━━ AVAILABLE DATA ━━
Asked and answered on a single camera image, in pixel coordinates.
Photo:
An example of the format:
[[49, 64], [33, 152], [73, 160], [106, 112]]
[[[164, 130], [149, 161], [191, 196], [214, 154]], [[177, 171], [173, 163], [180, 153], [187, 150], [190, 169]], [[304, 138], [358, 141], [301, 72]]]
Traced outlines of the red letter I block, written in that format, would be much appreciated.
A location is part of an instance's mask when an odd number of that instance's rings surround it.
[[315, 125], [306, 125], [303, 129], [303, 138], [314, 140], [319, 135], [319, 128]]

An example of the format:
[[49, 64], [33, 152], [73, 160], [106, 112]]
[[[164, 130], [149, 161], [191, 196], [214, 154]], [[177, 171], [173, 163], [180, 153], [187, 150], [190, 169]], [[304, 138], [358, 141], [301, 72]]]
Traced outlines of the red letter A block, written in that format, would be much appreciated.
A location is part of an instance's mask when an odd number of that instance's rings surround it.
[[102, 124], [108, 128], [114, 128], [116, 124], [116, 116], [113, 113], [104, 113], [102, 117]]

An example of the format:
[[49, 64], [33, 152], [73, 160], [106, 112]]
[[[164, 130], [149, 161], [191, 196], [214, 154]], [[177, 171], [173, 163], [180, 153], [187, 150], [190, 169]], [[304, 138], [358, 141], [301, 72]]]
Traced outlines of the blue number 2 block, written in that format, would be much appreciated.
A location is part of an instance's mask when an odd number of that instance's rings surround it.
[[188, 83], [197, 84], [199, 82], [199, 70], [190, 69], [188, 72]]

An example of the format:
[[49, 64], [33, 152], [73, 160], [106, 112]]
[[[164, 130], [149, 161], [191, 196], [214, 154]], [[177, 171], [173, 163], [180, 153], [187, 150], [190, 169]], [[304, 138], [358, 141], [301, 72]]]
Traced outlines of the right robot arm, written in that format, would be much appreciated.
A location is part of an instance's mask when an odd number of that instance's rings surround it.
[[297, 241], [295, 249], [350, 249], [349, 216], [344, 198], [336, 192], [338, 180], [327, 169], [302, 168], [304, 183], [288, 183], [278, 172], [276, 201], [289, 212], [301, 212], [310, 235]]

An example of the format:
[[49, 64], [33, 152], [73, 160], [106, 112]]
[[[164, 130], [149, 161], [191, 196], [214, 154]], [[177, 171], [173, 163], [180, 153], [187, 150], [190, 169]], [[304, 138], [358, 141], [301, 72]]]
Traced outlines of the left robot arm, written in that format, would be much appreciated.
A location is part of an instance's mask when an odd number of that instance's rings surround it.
━━━
▶ **WHAT IS BEING ASKED**
Provide the count of lines holding the word "appreciated" in these entries, and no other words.

▶ **ANSWER SPACE**
5